Finance Minister Mike de Jong said he discussed the possibility of raising money via green bonds for the project in meetings last week with fund managers in Boston, New York and Chicago. The Site C dam, about 500 miles northeast of Vancouver, would be the third on the Peace River, powering 450,000 homes in Canada’s westernmost province.
“We obviously have a very large green project in Site C and we’re asking, ‘Is there an opportunity, what would that opportunity look like, and can you advance something along those lines without sacrificing liquidity?’ ” de Jong said.
A sale of green bonds would be a first for the government of British Columbia as it seeks to capitalize on a wave of socially conscious investment funds sprouting up around the world. It could occur as soon as this year, de Jong said.
Issuance of the bonds used to finance renewable-energy and other environmentally focused projects has totaled $80 billion since 2010, according to a Bloomberg Intelligence report.
Ontario last year sold C$500 million green bonds, becoming the first Canadian province to do so, while Export Development Canada sold $300 million in January 2014, according to data compiled by Bloomberg.
While green bonds can be more expensive because of the tracking and monitoring involved, they can attract a broader range of investors, KPMG said in a report last month.
Massachusetts sold identically priced regular and green bonds in 2013, yet the green issuance was 30 percent oversubscribed while the regular one lured fewer investors than sought, the accounting firm said.
Still, British Columbia would have to overcome a reluctance among some fixed-income investors for green bonds until the market becomes larger and cheaper to exit, Hosen Marjaee, senior managing director at Manulife Asset Management.
“You don’t want to do a one-off deal and then forget about it,” he said. “It’s important to make a commitment to this segment of the market and to come more frequently and create a market place where investors have confidence that they can buy and also sell, without leaving much on the table in terms of transaction costs.”
The green-bond market can also be fragmented because there’s no established definition of what exactly they are, said Brian Depratto, an economist at Toronto-Dominion Bank.
TD has engaged outside auditors to verify the C$500 million of green bonds it sold last year to fund environmental initiatives.

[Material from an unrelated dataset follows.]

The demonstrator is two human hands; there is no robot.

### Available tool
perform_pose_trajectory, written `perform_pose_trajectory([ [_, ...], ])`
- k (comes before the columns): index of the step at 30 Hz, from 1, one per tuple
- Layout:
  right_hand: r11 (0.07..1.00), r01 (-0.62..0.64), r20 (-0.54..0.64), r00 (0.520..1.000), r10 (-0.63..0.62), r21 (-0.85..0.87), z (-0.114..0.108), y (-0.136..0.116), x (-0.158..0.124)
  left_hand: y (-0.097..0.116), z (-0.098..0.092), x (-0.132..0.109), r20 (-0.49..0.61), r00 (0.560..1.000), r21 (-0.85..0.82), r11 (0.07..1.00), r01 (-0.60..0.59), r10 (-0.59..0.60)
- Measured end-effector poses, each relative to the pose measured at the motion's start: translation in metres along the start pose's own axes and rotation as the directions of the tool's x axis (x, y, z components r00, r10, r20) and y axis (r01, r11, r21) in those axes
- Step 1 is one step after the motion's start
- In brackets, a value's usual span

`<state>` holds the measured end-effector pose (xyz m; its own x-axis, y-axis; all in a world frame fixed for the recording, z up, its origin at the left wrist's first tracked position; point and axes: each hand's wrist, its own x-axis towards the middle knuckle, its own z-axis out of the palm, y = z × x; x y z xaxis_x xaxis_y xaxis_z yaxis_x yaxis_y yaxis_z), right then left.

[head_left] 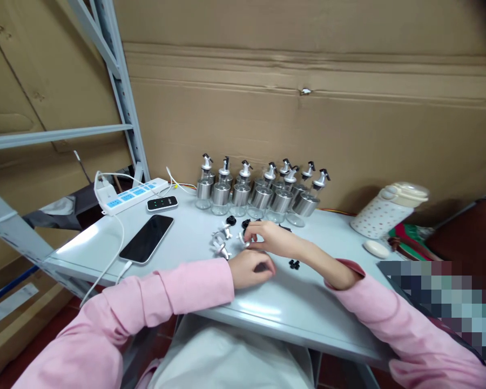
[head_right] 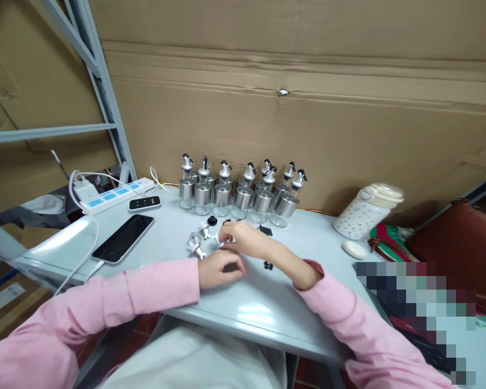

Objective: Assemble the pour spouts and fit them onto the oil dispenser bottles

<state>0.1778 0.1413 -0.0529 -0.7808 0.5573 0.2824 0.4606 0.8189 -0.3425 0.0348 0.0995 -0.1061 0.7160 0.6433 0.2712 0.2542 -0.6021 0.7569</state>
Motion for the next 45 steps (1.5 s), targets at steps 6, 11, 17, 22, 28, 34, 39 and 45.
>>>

A green label may not be so easy to achieve for Site C. While the 1,100-megawatt project will create 10,000 construction jobs, it will also flood 21 square miles of land.
The project’s construction, scheduled to begin this summer, faces legal challenges from local landowners and aboriginal groups.
“The only entity that would see the Site C project as green is the provincial government,” said Joe Foy, a Vancouver-based campaign organizer with the Wilderness Committee, one of several groups opposed to the dam.